Guide to Kubernetes Autoscaling

K8s ResourceQuota Object

Chapter 4

ResourceQuota is an object in Kubernetes that enables administrators to restrict cluster tenants’ resource usage per namespace. Namespaces create virtual clusters within a physical Kubernetes cluster to help users avoid resource naming conflicts and manage capacity, among others.

In this article, we explore Kubernetes resource quota configuration requirements to govern resource consumption by namespace. We have included demo codes illustrating how to use .yaml files with kubectl to configure constraints on hardware usage.

Resource Quota Overview

A Kubernetes cluster has a limited amount of available hardware resources. Hardware resources are measured based on worker nodes with a specific number of CPU cores or RAM allocation.

In a shared Kubernetes environment, it is important to pre-define the allocation of resources for each tenant to avoid unintended resource contention and depletion.

By utilizing this method, each tenant in a shared Kubernetes cluster can be configured with specific settings for maximum allowed resource consumption.

To put resource limits on individual containers, use the Kubernetes resource requests and limits associated with pods within each namespace.

Spend less time optimizing Kubernetes Resources. Rely on AI-powered Kubex - an automated Kubernetes optimization platform

Free 60-day Trial

Namespace Resource Quotas vs. Pod Requests & Limits

A cluster can contain multiple namespaces intended for administrative separation. Each namespace can in turn contain multiple pods of containers. The namespace and the pod each have their own resource configuration files. The namespace resource quota governs the maximum use of computing resources by the namespace, while the pod request and limits govern the use of computing resources by the containers within each pod.

A Kubernetes resource request establishes the amount of computing resources a pod is reserving for itself at creation time. This configuration is important because it helps the Kubernetes scheduler make smart decisions by placing an appropriate number of pods on each node. The resource limit is the upper bound on the CPU or RAM usage a pod can possibly use.

How to use resource requests and limits to manage container resource usage

A pod quota can be defined based on resource request and limit values in a YAML file referenced by the Kubernetes JSON API.

How Resource Quota Limits Work

Requests for the creation, deletion, and update of system resources go through the Kubernetes API server. There are different admission controllers that can view and filter the requests. The quota operates until the resource limit is reached or violated.

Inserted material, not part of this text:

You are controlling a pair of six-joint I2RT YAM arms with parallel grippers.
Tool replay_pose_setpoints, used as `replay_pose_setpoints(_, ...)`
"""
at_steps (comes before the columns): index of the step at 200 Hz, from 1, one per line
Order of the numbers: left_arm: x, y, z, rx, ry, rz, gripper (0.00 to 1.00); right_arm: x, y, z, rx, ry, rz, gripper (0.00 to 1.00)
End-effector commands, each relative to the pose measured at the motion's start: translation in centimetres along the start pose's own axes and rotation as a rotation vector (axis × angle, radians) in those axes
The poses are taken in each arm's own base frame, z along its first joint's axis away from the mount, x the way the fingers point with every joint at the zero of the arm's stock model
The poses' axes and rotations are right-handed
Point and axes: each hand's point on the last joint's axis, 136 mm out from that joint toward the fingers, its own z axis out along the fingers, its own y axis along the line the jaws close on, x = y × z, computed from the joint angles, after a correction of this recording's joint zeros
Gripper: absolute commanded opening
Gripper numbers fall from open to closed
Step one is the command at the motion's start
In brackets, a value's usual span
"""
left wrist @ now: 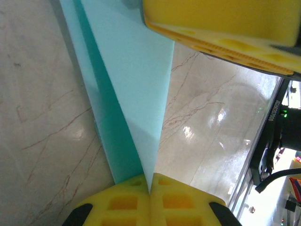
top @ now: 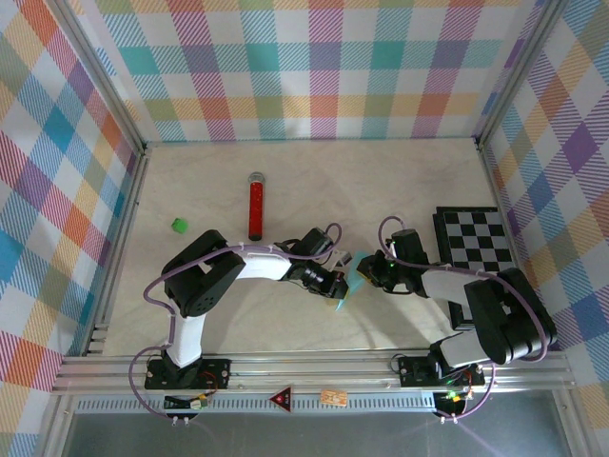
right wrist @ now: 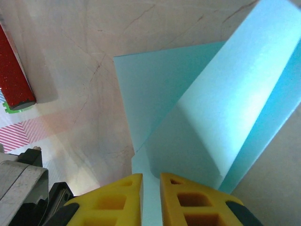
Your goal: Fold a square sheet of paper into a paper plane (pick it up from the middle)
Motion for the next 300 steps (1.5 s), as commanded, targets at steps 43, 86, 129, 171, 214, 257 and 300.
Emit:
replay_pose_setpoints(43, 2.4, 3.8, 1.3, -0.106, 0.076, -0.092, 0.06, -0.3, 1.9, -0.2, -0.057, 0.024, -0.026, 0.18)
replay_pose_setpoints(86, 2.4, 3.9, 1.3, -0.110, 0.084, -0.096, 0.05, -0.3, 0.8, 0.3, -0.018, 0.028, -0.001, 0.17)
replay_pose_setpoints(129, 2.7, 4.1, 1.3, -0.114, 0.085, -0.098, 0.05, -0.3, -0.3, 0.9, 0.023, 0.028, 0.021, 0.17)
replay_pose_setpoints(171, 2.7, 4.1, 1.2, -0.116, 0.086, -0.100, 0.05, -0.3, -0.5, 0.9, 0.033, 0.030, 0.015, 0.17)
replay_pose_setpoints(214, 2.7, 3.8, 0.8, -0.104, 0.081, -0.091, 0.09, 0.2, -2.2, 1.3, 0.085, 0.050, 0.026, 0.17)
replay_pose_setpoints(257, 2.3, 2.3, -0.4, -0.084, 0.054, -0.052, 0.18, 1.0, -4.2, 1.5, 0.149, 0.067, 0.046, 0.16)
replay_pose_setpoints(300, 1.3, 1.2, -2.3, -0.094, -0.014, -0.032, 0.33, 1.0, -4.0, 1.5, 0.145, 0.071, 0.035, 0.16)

Once the resource quota object is defined on a namespace by the Kubernetes cluster administrator, the Kubernetes quota admission controller watches for the new objects created in that namespace. Then it will keep monitoring and tracking resource usage.

Enforcing bespoke admission control policies in Kubernetes

If a user or process tries to acquire more of that resource, the Kubernetes admission controller will throw an error or exception and will not allow that operation.

Practical Usage of Resource Quotas

The following points summarize the main steps to understanding how Kubernetes resource quota configuration works in practice:

User teams are assigned to different namespaces to deploy resources.
The administrator creates one ResourceQuota object for each namespace.
Users create resources such as pods and services in their assigned namespace.
The quota system tracks total system resource usage to ensure it does not exceed the hard resource limits defined in the ResourceQuota object.
If an API request tries to create or update a resource that violates a quota, the request will fail with a message explaining the constraint violation.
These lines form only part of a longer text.